To fix BOLA/IDOR in Fiber with Mongodb, ensure every query incorporates the requester’s identity or role from authentication/authorization context and avoid exposing raw user-controlled IDs as direct database keys without validation. Below are concrete code examples that demonstrate a secure pattern.

First, include a user ID claim in the JWT during login, and ensure the token is verified on each request. Then, in the route handler, combine the authenticated subject with the resource identifier instead of trusting the URL parameter alone.

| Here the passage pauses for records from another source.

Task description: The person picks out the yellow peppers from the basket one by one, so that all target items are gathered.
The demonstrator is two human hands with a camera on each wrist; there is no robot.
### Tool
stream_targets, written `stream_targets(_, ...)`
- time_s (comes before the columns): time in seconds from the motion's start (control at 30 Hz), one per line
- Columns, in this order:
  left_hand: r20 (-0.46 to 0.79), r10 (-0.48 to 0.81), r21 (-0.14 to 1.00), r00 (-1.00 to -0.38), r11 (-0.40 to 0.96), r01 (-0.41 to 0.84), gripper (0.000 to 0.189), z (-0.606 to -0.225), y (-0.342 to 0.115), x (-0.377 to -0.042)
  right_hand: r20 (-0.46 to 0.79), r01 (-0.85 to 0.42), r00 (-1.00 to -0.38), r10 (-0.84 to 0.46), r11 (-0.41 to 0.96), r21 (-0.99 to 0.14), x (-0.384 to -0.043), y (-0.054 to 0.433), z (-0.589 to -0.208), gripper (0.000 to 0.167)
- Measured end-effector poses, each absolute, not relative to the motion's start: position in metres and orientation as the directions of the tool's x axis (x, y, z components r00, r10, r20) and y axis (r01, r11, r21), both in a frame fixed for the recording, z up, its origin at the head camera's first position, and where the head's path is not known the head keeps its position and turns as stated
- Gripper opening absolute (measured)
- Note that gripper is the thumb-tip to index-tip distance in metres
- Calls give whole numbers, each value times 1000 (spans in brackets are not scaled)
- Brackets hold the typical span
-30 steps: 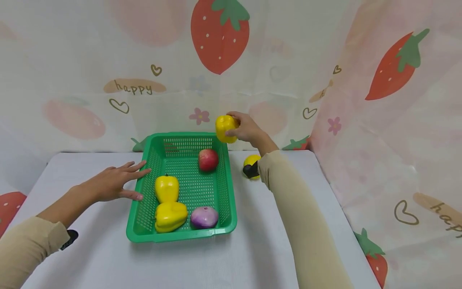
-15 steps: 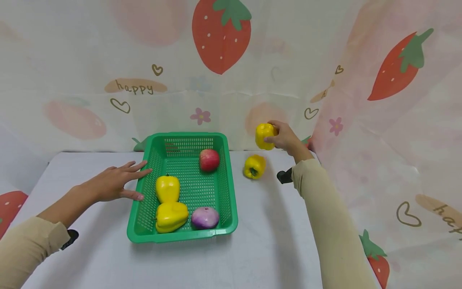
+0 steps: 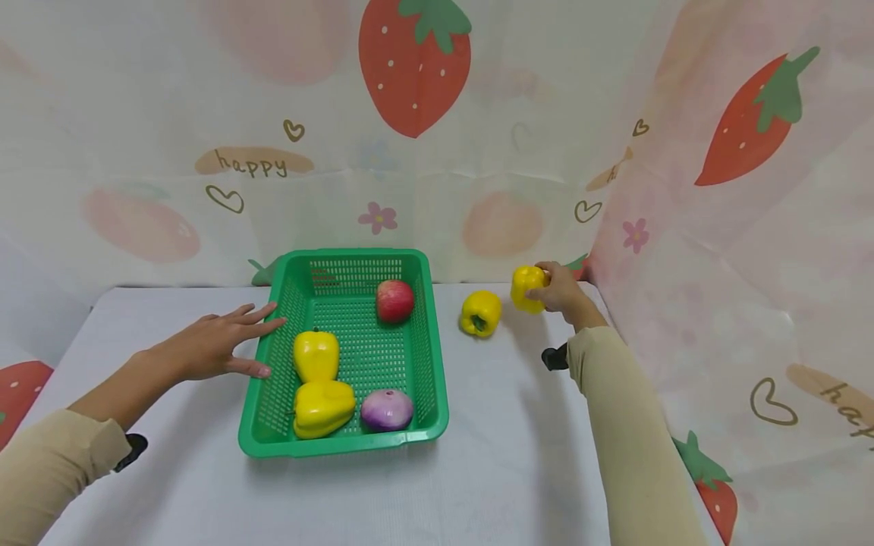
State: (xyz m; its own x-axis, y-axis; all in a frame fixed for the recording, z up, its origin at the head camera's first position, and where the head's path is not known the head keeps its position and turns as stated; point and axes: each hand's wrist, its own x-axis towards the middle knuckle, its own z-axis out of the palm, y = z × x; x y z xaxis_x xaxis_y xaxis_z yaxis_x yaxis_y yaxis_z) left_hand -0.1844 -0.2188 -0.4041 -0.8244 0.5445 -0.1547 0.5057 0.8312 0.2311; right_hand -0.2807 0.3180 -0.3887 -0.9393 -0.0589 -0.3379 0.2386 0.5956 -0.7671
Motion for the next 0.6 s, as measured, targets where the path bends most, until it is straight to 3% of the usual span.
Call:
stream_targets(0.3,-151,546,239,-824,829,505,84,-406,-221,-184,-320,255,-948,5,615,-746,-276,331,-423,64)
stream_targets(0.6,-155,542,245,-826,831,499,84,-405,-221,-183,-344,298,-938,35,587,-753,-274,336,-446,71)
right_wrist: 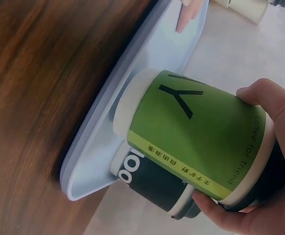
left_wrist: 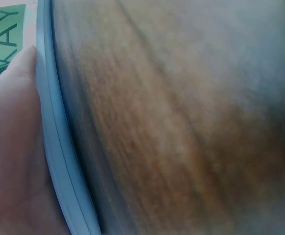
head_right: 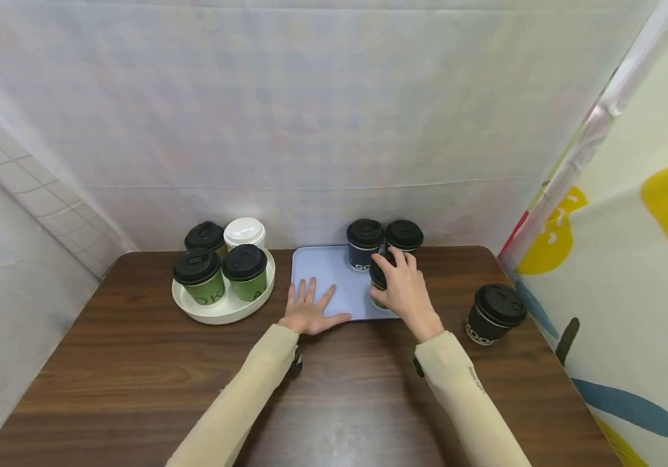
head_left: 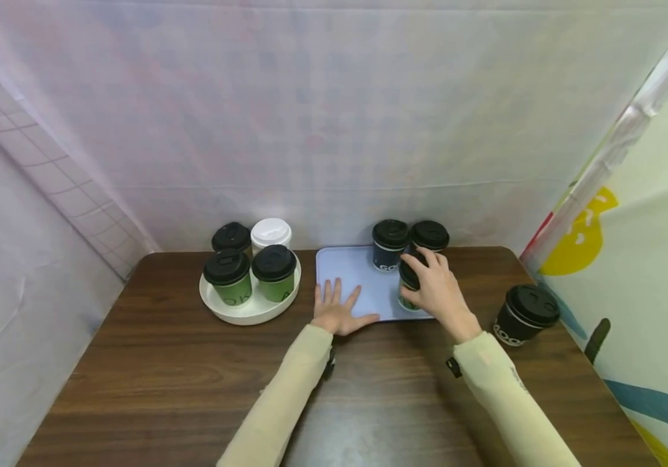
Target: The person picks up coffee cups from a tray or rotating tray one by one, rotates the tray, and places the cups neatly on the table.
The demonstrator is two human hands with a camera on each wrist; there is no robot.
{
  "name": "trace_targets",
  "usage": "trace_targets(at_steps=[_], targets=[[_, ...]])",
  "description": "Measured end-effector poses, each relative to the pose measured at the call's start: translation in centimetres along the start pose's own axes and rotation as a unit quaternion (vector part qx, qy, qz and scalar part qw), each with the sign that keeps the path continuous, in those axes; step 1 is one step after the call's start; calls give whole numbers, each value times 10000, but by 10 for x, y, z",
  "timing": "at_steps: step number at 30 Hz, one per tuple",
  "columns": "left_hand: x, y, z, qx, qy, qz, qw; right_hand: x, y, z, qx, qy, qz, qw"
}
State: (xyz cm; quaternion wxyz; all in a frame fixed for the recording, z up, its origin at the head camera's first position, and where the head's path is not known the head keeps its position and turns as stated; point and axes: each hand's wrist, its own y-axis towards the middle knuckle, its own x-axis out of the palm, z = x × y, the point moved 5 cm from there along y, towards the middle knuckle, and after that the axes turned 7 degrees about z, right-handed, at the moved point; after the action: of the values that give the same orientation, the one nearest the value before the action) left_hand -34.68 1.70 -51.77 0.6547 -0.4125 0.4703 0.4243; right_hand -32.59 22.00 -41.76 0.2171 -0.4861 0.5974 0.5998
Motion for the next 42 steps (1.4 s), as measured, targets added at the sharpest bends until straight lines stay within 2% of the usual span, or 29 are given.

// Secure Fiber handler with Mongodb (using the official MongoDB Go driver)
package main

import (
	"context"
	"errors"
	"github.com/gofiber/fiber/v2"
	"go.mongodb.org/mongo-driver/bson"
	"go.mongodb.org/mongo-driver/mongo"
	"go.mongodb.org/mongo-driver/mongo/options"
)

// Assume UserClaims is populated after JWT verification and contains Subject (user ID)
type UserClaims struct {
	Subject string `json:"sub"`
	Roles   []string `json:"roles"`
}

func getUserProfile(c *fiber.Ctx) error {
	// Extract claims set by prior auth middleware
	claims, ok := c.Locals("claims").(UserClaims)
	if !ok {
		return c.Status(fiber.StatusUnauthorized).JSON(fiber.Map{"error": "unauthorized"})
	}

	// Use request parameter only as a candidate; validate ownership via claims
	requestedID := c.Params("userId")
	if requestedID == "" {
		return c.Status(fiber.StatusBadRequest).JSON(fiber.Map{"error": "userId is required"})
	}

	// Build query that enforces ownership: only allow the document matching the authenticated subject
	var filter bson.M
	// If your schema stores user ID as a string
	filter = bson.M{"_id": requestedID, "user_id": claims.Subject}
	// If using ObjectID:
	// objID, err := primitive.ObjectIDFromHex(requestedID)
	// if err != nil { return c.Status(fiber.StatusBadRequest).JSON(fiber.Map{"error": "invalid userId"}) }
	// filter = bson.M{"_id": objID, "user_id": claims.Subject}

	collection := c.Locals("mongoCollection").(*mongo.Collection)
	var result bson.M
	err := collection.FindOne(c.Context(), filter, options.FindOne().SetProjection(bson.M{"name": 1, "email": 1, "_id": 0})).Decode(&result)
	if err != nil {
		if errors.Is(err, mongo.ErrNoDocuments) {
			return c.Status(fiber.StatusForbidden).JSON(fiber.Map{"error": "access denied"})
		}
		return c.Status(fiber.StatusInternalServerError).JSON(fiber.Map{"error": "server error"})
	}

	return c.JSON(result)
}

Key points in this remediation:

• The query includes both the resource identifier from the route and the authenticated subject (claims.Subject), ensuring users can only access their own document.
• Projection explicitly limits returned fields to avoid accidental data exposure (e.g., omitting password hashes or tokens).
• Input validation for the userId parameter guards against malformed identifiers and injection attempts.
• If roles are needed for authorization, check claims.Roles before proceeding and enforce least privilege per endpoint.

For endpoints that should allow administrative access (e.g., fetching any user by admin role), incorporate role-based checks before relaxing the filter, and always log suspicious patterns without exposing details to the caller.